Antaeotricha acronephela

Scientific classification
- Kingdom: Animalia
- Phylum: Arthropoda
- Clade: Pancrustacea
- Class: Insecta
- Order: Lepidoptera
- Family: Depressariidae
- Genus: Antaeotricha
- Species: A. acronephela
- Binomial name: Antaeotricha acronephela Meyrick, 1915

= Antaeotricha acronephela =

- Authority: Meyrick, 1915

Species of moth in genus Antaeotricha

Antaeotricha acronephela is a moth of the family Depressariidae. It is found in Guyana.

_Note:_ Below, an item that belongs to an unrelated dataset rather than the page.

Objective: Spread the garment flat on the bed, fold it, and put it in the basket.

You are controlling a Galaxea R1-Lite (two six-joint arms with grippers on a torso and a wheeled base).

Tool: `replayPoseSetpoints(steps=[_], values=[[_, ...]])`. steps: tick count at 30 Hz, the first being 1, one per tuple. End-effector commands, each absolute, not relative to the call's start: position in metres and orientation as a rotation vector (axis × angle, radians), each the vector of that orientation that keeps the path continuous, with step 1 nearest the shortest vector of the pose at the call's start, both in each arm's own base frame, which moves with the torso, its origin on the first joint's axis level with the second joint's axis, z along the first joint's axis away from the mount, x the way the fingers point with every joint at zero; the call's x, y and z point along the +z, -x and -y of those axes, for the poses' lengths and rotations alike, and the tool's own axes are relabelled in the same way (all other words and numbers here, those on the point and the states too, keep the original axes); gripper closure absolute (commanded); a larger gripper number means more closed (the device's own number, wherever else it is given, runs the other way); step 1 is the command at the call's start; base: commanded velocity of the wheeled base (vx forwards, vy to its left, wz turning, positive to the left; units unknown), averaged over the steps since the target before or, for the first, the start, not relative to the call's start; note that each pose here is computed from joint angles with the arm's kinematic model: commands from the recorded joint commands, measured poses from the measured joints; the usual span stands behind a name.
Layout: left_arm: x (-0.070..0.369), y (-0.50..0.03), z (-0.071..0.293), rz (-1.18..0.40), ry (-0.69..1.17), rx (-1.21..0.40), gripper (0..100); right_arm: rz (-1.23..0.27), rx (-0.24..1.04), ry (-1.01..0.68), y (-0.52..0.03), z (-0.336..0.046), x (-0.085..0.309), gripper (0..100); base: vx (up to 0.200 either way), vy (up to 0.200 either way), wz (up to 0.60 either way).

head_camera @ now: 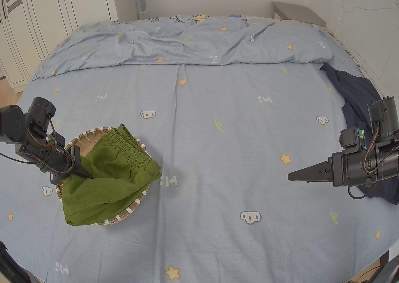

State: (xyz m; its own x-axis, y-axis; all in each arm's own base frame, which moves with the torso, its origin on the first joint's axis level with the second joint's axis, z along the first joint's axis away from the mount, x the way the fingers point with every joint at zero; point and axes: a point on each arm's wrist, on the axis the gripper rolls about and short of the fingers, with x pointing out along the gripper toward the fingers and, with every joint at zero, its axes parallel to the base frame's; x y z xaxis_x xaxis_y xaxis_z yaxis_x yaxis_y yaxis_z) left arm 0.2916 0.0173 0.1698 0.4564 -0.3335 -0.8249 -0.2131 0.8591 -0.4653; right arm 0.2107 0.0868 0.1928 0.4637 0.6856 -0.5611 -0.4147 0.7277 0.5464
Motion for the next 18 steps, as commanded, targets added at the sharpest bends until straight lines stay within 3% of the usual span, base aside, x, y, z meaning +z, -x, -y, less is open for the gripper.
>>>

The wingspan is about 18 mm. The forewings are white, tinged with ochreous in the centre of the disc with a dark grey streak along the costa from the base, with four irregular suffused lighter projections between the base and two-thirds, posteriorly merged in a dark grey blotch occupying the apical third of the wing and crossed by an indistinct whitish shade from five-sixths of the costa to the tornus. There are two dark fuscous dots in the disc on the anterior edge of this blotch, behind which is some slight whitish irroration. There are three short indistinct bars of greyish suffusion from the dorsum between one-third and the blotch. There is a white denticulate line along the termen. The hindwings are pale grey, towards the base whitish-tinged and with a long whitish-ochreous subcostal hairpencil lying beneath the forewings.